╭─ RECORD EXCERPTS
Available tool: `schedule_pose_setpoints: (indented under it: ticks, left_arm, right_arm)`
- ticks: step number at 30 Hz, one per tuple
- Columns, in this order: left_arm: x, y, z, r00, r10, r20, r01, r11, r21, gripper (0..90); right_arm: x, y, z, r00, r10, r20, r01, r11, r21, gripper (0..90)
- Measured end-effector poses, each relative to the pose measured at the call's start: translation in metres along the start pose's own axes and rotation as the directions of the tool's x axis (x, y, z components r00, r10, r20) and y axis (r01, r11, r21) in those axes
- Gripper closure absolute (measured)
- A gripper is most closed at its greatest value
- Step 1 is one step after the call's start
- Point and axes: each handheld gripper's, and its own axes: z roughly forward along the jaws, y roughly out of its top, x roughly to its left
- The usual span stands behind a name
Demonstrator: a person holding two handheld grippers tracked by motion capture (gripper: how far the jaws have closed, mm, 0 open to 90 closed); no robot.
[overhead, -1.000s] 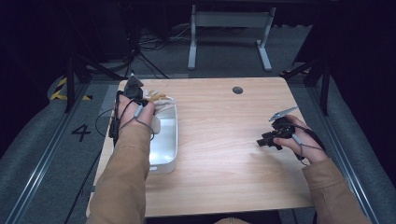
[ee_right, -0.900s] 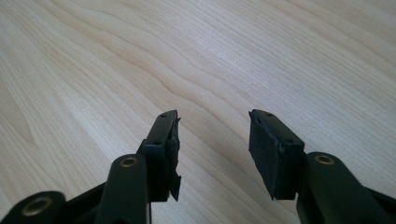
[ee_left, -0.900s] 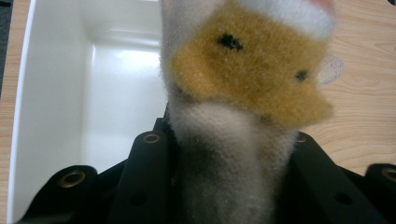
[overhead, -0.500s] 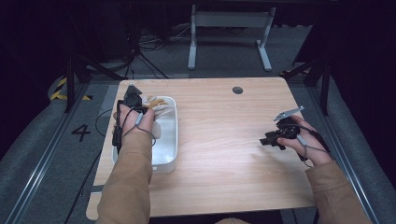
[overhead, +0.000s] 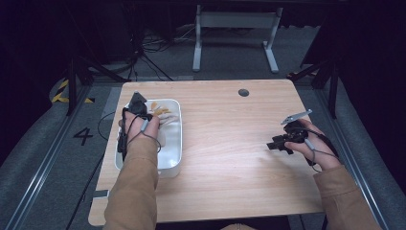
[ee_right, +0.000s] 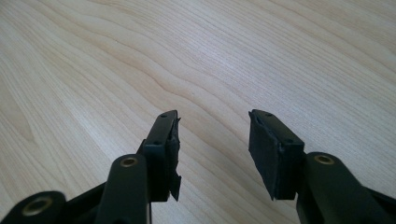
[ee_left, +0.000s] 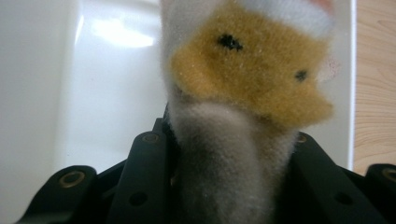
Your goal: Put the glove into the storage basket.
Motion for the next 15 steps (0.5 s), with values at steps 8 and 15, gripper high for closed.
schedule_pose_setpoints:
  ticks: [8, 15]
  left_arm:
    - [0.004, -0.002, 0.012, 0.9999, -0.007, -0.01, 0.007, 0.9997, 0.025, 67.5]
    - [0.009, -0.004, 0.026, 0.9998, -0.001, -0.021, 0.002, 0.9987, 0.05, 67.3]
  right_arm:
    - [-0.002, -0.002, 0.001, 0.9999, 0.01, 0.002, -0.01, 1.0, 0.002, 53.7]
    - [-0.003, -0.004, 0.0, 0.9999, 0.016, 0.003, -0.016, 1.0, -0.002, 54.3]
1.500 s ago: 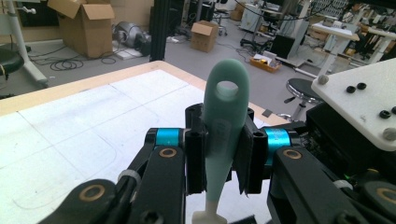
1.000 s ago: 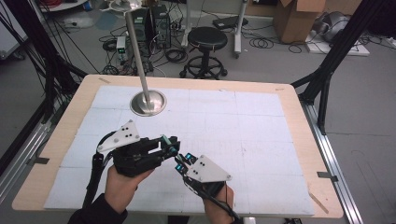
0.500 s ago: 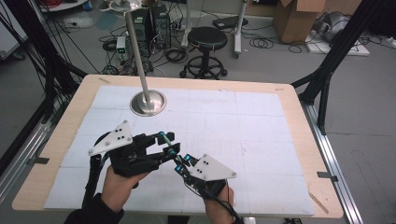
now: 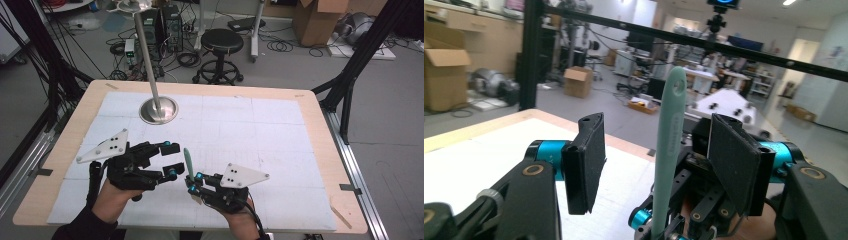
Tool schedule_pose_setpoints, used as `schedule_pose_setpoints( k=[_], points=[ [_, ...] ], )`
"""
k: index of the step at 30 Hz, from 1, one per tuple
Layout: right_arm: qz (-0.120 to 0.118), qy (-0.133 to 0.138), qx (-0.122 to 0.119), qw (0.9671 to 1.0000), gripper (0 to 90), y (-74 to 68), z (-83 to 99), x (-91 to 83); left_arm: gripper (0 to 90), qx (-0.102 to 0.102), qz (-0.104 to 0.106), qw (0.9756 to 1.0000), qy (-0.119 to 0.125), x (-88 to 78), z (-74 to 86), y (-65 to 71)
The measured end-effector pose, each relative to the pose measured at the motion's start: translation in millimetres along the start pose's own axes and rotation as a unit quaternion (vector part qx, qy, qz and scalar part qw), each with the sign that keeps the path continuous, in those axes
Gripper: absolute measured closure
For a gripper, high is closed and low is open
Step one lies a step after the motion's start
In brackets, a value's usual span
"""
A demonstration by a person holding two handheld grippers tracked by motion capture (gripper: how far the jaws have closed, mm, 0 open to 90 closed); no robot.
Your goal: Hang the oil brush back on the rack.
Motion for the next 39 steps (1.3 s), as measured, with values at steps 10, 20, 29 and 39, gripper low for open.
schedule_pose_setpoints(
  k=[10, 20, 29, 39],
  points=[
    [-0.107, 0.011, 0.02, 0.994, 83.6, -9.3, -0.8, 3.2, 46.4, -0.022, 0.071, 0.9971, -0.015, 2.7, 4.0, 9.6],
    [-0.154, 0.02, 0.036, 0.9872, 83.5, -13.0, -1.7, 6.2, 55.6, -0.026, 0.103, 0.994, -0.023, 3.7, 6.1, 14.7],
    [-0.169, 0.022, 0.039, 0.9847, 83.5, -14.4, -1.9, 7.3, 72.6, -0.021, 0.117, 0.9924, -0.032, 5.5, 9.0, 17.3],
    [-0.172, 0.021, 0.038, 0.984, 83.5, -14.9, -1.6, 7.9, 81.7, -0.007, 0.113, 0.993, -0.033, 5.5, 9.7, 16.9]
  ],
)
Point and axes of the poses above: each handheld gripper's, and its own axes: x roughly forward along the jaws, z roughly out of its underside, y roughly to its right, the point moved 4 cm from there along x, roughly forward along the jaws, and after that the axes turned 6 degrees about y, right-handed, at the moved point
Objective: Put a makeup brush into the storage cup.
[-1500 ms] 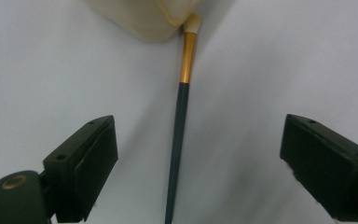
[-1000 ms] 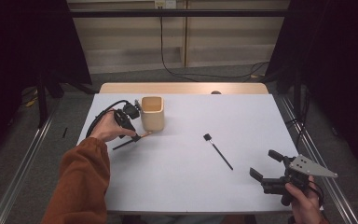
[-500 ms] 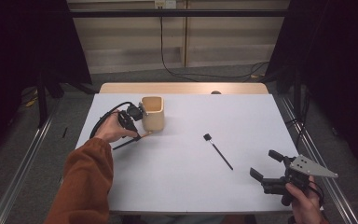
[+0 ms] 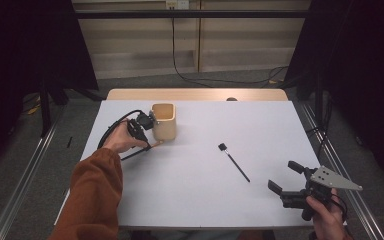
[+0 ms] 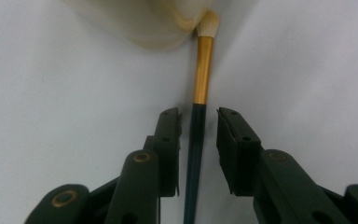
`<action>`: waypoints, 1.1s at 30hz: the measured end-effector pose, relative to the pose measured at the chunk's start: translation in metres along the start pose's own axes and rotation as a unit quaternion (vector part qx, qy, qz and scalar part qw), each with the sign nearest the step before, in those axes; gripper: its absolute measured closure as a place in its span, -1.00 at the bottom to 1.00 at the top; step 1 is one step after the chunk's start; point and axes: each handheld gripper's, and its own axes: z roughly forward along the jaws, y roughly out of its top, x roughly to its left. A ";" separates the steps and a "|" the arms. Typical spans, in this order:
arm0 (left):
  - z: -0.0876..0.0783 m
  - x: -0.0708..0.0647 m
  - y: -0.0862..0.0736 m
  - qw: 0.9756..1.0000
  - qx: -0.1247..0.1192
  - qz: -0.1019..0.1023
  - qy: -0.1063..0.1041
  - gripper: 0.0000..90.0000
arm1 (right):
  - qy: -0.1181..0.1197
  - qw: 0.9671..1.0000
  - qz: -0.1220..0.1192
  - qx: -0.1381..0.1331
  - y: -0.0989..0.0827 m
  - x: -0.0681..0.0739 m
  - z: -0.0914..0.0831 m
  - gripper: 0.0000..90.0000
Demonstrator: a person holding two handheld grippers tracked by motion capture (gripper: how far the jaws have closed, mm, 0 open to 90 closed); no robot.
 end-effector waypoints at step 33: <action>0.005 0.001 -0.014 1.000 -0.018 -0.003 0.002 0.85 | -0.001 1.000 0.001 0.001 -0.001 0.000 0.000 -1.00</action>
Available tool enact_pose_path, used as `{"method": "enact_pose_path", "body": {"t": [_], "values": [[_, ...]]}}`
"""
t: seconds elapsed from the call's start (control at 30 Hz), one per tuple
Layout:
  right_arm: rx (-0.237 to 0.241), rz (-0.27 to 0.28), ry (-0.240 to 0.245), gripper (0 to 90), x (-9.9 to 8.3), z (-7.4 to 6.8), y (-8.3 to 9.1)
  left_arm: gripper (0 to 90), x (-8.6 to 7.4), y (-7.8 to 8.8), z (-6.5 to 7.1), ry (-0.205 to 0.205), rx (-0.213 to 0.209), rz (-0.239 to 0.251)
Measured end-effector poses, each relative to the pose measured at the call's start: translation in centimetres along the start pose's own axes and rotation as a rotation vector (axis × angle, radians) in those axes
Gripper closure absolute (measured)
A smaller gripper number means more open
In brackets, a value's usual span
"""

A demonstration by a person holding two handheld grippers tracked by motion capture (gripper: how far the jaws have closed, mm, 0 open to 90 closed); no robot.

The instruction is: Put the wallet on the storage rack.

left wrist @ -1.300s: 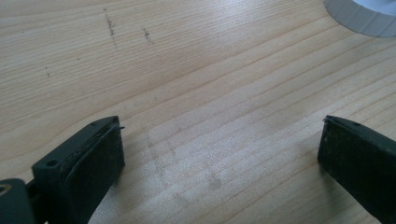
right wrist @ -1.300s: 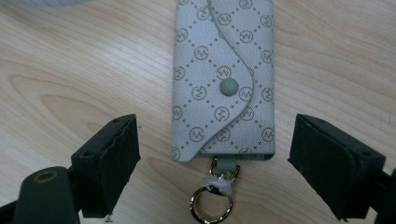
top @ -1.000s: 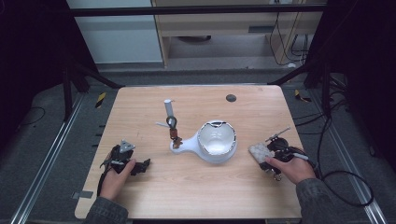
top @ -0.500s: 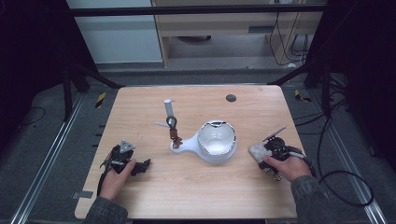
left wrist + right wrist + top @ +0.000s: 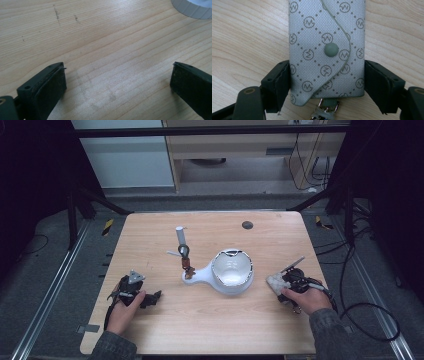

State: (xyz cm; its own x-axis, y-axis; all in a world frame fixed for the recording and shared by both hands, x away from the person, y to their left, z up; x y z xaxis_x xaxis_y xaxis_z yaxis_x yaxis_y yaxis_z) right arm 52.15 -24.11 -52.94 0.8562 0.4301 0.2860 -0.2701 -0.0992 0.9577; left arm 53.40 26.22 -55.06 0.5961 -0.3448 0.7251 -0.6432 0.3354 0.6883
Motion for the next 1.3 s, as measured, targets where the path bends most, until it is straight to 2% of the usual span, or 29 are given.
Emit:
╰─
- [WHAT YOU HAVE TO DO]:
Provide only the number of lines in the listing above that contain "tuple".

- [WRITTEN RESPONSE]:
3